Dijo que su empresa iba bien de nuevo y me alegré.
Una cosa que noté alrededor de la casa fue que la molesta presencia de Ellie parecía haber disminuido.
No me importaba ella y, francamente, estaba feliz de apenas verla por aquí.
—Alora —Caden llamó desde el baño.
Sonreí y entré para encontrar que tenía la bañera de hidromasaje lista.
—Te he estado esperando —sonrió y caminó hacia mí, ayudándome a quitarme la ropa.
Entré y él se acomodó detrás de mí dentro de la bañera.
Extendió la mano y sirvió una botella de vino en dos copas.
—¿Por qué brindamos?
—pregunté volteando para mirarlo.
—Por ti y por un gran viaje a las Bahamas.
Sí, ambos habíamos acordado ir de vacaciones a las Bahamas para relajarnos y divertirnos.
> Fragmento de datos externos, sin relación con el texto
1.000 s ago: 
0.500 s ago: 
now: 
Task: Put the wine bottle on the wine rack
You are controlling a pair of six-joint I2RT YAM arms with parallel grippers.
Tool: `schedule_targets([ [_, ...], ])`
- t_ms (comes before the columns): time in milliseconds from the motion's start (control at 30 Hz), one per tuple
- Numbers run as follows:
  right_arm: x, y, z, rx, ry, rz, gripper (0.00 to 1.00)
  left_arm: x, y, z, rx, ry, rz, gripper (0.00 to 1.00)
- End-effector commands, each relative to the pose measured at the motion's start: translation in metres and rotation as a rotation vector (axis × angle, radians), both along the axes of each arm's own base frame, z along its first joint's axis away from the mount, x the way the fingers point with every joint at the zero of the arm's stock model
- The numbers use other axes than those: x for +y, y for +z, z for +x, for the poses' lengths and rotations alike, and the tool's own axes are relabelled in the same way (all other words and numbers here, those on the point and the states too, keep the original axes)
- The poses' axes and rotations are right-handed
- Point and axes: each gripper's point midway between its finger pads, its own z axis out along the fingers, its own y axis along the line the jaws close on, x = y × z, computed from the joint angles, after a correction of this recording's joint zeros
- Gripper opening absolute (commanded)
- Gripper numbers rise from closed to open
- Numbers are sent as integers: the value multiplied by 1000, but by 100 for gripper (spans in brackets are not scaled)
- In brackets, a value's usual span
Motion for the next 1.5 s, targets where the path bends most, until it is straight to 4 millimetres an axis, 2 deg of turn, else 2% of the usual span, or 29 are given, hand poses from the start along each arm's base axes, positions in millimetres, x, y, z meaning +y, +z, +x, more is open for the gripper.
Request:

Caden estaba de buen humor y yo también me sentía encantada.
Bebí lentamente mi vino.
—Ni siquiera hemos ido al viaje y ya sabes que será grandioso.
—Confía en mí, he enumerado los lugares turísticos y las sorpresas que tengo para ti te dejarán sin aliento.
Sintiéndome tan emocionada, dejé mi copa y lo rodeé con mis brazos.
Me miró como si quisiera decir algo más.
Su brazo me rodeó y me sostuvo firmemente contra él y me apreté contra su pecho.
—Te amo, Alora.
Jadeé cuando sus labios se encontraron con los míos, calientes, deseosos, dominantes.
Su lengua encontró su camino a través de mis labios mientras su polla se deslizaba entre mis piernas, rebotando y pulsando mientras descansaba contra los pliegues de mi coño.
Me atrajo a su regazo, me senté a horcajadas sobre él y sentí la punta de su polla rozar mi entrada y me detuve para asimilarlo todo.
Las burbujas rodando, el agua fresca golpeando contra nuestros cuerpos.
Caden pasó sus dientes por mi labio inferior y agarró mis caderas empujándome hacia abajo para tomar más de su polla.
Gemí ante la sensación, eché mi cabeza hacia atrás y respiré su nombre.
Él comandaba mi cuerpo, movió mis caderas justo como me gustaba.
El calor del agua, el calor de su piel, la fuerza de su agarre eran todos demasiado buenos.
Lo necesitaba como necesitaba la luz del sol, o el aire para respirar, o el agua para beber.
—Caden —dije, sin aliento—.
Te amo.
Empujó sus caderas hacia mí mientras su pulgar se deslizaba entre los pliegues de mi coño.
Mi frente bajó hasta la suya, restregándome contra él mientras recorría mi cuerpo con sus manos.
Su mano subió para acariciar mi pecho.
Tiró de mi pezón y me dejó sin aliento.
El agua se derramó por los lados mientras la electricidad corría por mis venas y sus labios chocaron contra los míos mientras me desbordaba.
—Ahh…uhmm.
Él tragó mis sonidos mientras me corría alrededor de su polla, mis paredes palpitando alrededor de su creciente grosor.
Cabalgué su polla hasta que mi cuerpo se relajó contra el suyo, pero no nos quedamos allí por mucho tiempo.
Agarró mi cintura y me separó de su cuerpo antes de inclinarme sobre el borde de la bañera.
La polla de Caden volvió a entrar.
Su mano agarró mi cabello.
Golpeó sus caderas contra las mías mientras yo me aferraba al borde.
Me empujé hacia atrás contra él, me perdí en él, lo sentí rozar ese hermoso punto que ya tenía mi mandíbula desencajada y lista para gritar.
—Alora, nunca puedo tener suficiente de ti.
—Oh —gemí cuando su polla embistió con más fuerza.
Sentí como si estuviera elevándome, volando, cayendo en otra dimensión donde nada existía excepto él y yo.
Se deslizó dentro de mí una última vez antes de que escuchara un gemido caer de sus labios.
Fue crudo, lleno de un deseo ardiente que sentí saturaba las cavernas de mi coño.
Mi cuerpo convulsionó y sentir su caliente semen bañando mi interior me hizo sentir tan extasiada.
Me atrajo hacia él en la bañera y acarició suavemente mi espalda.
Sentí su latido contra el mío y me concentré en él, dejando que me llevara a una eternidad privada de solo Caden y yo.
—Te amo, hermosa —dijo presionando un beso en mi frente.